Research Interests
The design of multifunctional carbon materials from sustainable sources and facile processing is central to advancing environmentally responsible technologies in energy, electronics, and waste remediation. This work presents a class of hierarchically porous graphitic aerogels (HGAs) synthesized from protein precursors via a template-free, self-foaming pyrolysis strategy. Proteins such as bovine serum albumin, milk proteins, whey and hemoglobin, and albumens serve as effective carbon sources, undergoing in situ foaming during thermal decomposition to form monolithic, porous, and partially graphitic architectures.
Controlled pyrolysis leads to aerogels exhibiting tunable porosity, mechanical strength and electrical conductivity. These materials demonstrate strong performance across multiple application domains. In electromagnetic interference (EMI) shielding, HGAs provide high shielding effectiveness driven by their interconnected conductive network and structural heterogeneity, which promote reflection and absorption of incident waves. In photothermal plastic depolymerization, their broadband light absorption and thermal conversion enable the efficient breakdown of polymeric waste under illumination, offering a route for sustainable plastic recycling. As anodes in microbial electrolysis cells (MECs), HGA-based anode supports high current generation and biofilm formation, benefiting from high surface area and biocompatible graphitic surface, providing a simultaneous solution for ammonium oxidation and PFAS degradation. To further enhance mechanical compliance, flexible composite materials have been developed by infiltrating HGAs with polydimethylsiloxane (PDMS). The ongoing work is investigating the electrical and mechanical properties of these composites aiming to achieve flexibility, stretchability, and structural resilience under strain, enabling their potential use in soft electronic and wearable systems.

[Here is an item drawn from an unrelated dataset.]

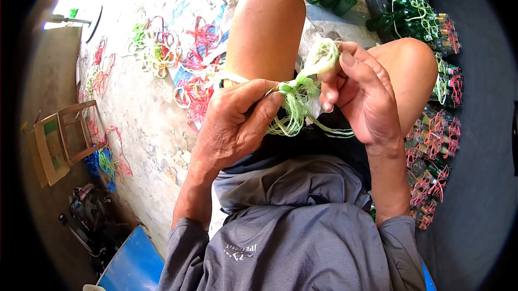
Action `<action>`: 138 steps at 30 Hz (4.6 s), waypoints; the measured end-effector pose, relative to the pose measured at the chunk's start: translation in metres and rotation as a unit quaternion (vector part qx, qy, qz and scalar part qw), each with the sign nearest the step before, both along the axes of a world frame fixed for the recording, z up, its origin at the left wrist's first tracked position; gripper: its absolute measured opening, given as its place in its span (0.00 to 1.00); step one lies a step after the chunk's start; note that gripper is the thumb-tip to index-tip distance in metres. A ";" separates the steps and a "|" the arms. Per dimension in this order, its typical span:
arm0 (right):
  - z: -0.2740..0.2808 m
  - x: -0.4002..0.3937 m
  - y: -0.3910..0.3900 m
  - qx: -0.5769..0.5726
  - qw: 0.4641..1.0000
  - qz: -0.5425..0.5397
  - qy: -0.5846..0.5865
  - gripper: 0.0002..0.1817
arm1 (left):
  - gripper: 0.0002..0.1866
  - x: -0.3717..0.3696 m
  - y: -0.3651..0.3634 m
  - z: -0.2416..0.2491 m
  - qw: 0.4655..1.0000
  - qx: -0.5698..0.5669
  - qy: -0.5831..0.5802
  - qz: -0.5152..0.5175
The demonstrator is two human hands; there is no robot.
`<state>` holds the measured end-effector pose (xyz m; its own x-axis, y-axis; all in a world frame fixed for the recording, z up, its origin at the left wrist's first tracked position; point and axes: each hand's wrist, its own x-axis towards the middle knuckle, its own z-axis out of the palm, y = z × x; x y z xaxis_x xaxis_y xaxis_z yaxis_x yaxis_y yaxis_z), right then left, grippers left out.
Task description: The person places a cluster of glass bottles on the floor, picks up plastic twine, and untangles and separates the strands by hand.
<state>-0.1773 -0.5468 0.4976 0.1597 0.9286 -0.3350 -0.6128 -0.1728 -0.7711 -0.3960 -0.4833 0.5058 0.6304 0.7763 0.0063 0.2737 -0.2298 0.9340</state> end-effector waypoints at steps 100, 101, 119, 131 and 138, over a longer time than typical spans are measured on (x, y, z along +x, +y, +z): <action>-0.007 -0.036 0.005 0.286 0.748 0.084 -0.593 0.12 | 0.04 -0.010 -0.001 -0.002 0.993 0.000 0.005 0.115; -0.009 -0.037 0.005 0.290 0.742 0.075 -0.600 0.12 | 0.04 -0.010 -0.001 -0.002 0.994 0.004 0.006 0.112; -0.018 -0.037 0.006 0.330 0.782 0.054 -0.527 0.13 | 0.05 -0.011 -0.001 -0.001 0.988 -0.093 -0.013 0.121; -0.016 -0.040 0.002 0.302 0.763 0.065 -0.568 0.11 | 0.03 -0.009 -0.002 -0.002 0.992 -0.059 0.001 0.112; -0.030 -0.037 -0.002 0.355 0.781 0.014 -0.513 0.13 | 0.02 -0.009 0.000 -0.001 0.984 -0.118 0.011 0.134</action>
<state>-0.2143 -0.5489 0.4672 -0.0181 0.8303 0.5570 0.3871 0.5195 -0.7618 -0.4046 -0.4836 0.5052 0.4007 0.8928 -0.2056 0.3155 0.0762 0.9459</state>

This work establishes structure-function relationships that link protein thermal processing, and hierarchical morphology to specific application performance. As a platform technology, protein-derived HGAs demonstrate how bio-sourced materials can be converted into high-performance carbon systems without the need for templates or toxic reagents.
My future research will focus on the strategic design and functionalization of advanced materials such as carbon nanomaterials and aerogels, using targeted doping, surface functionalization, and scalable fabrication methods. By leveraging techniques such as additive manufacturing and self-assembly, and collaborating with computational modeling experts, I aim to optimize structural and functional properties from the nanoscale to the macroscale. These combined approaches will enable the integration of next-generation materials in a wide range of applications, including energy storage, water remediation, electromagnetic shielding, biomedical devices, and multifunctional sensing technologies. Ultimately, these multidisciplinary efforts will generate impactful, sustainable solutions to pressing global challenges, driving materials science toward transformative real-world applications.